Annie Ernaux: Une Femme – A Woman’s Story (1987)

Upon her mother’s death from Alzheimer’s, Ernaux embarks on a daunting journey back through time, as she seeks to “capture the real woman, the one who existed independently from me, born on the outskirts of a small Normandy town, and who died in the geriatric ward of a hospital in the suburbs of Paris.

I found this book on a shelf in the cellar of an apartment building in which I used to live. People left the books they didn’t want anymore on that shelf and you could always find an interesting choice. I have never read anything by Annie Ernaux and so I took it and forgot about it. The other day I detected it, read the first few lines and was hooked.

In A Woman’s Story – Une femme Annie Ernaux writes about her mother’s life and death. It’s a memoir but she doesn’t call it a memoir which is interesting. She writes that the book was neither a biography nor a novel but that it was a mix. I found this odd at first but then I understood that this had something to do with the year in which it was written. It seems that in 1987 there wasn’t such a wave of memoirs and autobiographies yet and she didn’t even see the book as belonging to one of these categories.

I wonder what was the ultimate reason for Ernaux to write about her mother. She asks herself this question all through the book a few times. I think she wanted to stay close to her. She started writing right after her mother died. Although her mother had been suffering of Alzheimer’s and was living in a nursing home, she didn’t want to lose her. The book read like a long eulogy. I was surprised how sober the tone was. Sober and detached. The life of Ernaux’ mother unfolds in a sequence of short sentences, statements. It’s quite unemotional with the exception of a few passages that explode like little bombs containing pain.

All this made me think a lot. The choice to write about her mother, her death and how she wrote about it. It’s been on my mind to write about my own mother but the reasons are very different and the approach would be as well.

What Ernaux wrote about her mother’s life is thought-provoking. Her mother was a simple country girl from a rather poor family, from the Normandy. It was her dream to have her own business and in 1931, ten years before Ernaux was born, she opened a café/shop that flourished all through the war. It made her feel important. Not only was she in charge but she could help others who were less fortunate. Many years later, after the death of her husband, she would have to close that café and would go and live with her daughter and her family in Annecy. Thanks to her mother’s efforts her daughter went to university and got married to a man who also had a degree. It’s very hard for me to understand what this must have felt like, when your cultural background is so different from that of your parents. It was difficult for Ernaux. From a young age on she felt completely estranged from her mother, at times ashamed of her, at the same time grateful.

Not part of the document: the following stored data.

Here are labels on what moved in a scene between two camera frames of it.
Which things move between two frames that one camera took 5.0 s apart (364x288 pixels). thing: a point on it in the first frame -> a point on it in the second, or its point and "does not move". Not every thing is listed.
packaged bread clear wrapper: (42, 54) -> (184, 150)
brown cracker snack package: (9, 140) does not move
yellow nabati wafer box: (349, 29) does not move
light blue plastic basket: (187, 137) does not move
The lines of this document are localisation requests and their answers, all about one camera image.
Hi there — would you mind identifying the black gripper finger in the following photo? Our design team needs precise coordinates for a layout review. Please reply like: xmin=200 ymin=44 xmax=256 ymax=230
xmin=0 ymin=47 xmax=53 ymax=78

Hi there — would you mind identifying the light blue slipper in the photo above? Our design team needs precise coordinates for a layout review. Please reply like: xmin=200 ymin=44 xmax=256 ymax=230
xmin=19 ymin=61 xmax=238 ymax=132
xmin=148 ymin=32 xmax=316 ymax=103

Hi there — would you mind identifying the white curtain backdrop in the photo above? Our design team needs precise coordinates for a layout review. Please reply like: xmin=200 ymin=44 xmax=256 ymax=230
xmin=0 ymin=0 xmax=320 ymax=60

She later wrote a book called La honte  (shame) in which she explores these feelings.

I liked the final pages best in which she looks back on her mother’s last years, starting from the moment she begins to act strange until she has to live in the nursing home. The memories are like descriptions of photos. Little moments, frozen in time. It’s touching to see how she tries to be close to a mother who hardly recognizes her. She starts something, she has never done before, she combs her mother’s hair, brings her sweets and cleans her face, after she has finished eating.

Annie Ernaux says that she wrote the book because she wanted to recapture the woman her mother was before the illness but she also wanted to write about her because she thought the life of her mother was typical for the generation of French women born in the first decade of the last century. The hardships they knew were different, the dreams -“being someone” – were different and so were the fears – dying in poverty, shame or criminality.

As sober as the tone of this book is, it touched me. I think it would touch everyone. We all have or had mothers. We can’t help comparing and thinking about our own mothers and our relationship with them.

Unfortunately the book I found was very old. I saw that the newer French editions contain an interview and an annex in which the writing is analysed and texts by Stendhal, Rousseau and Sarraute are included for comparison. It also seems that Ernaux went on writing other memoirs on her mother and also on her father.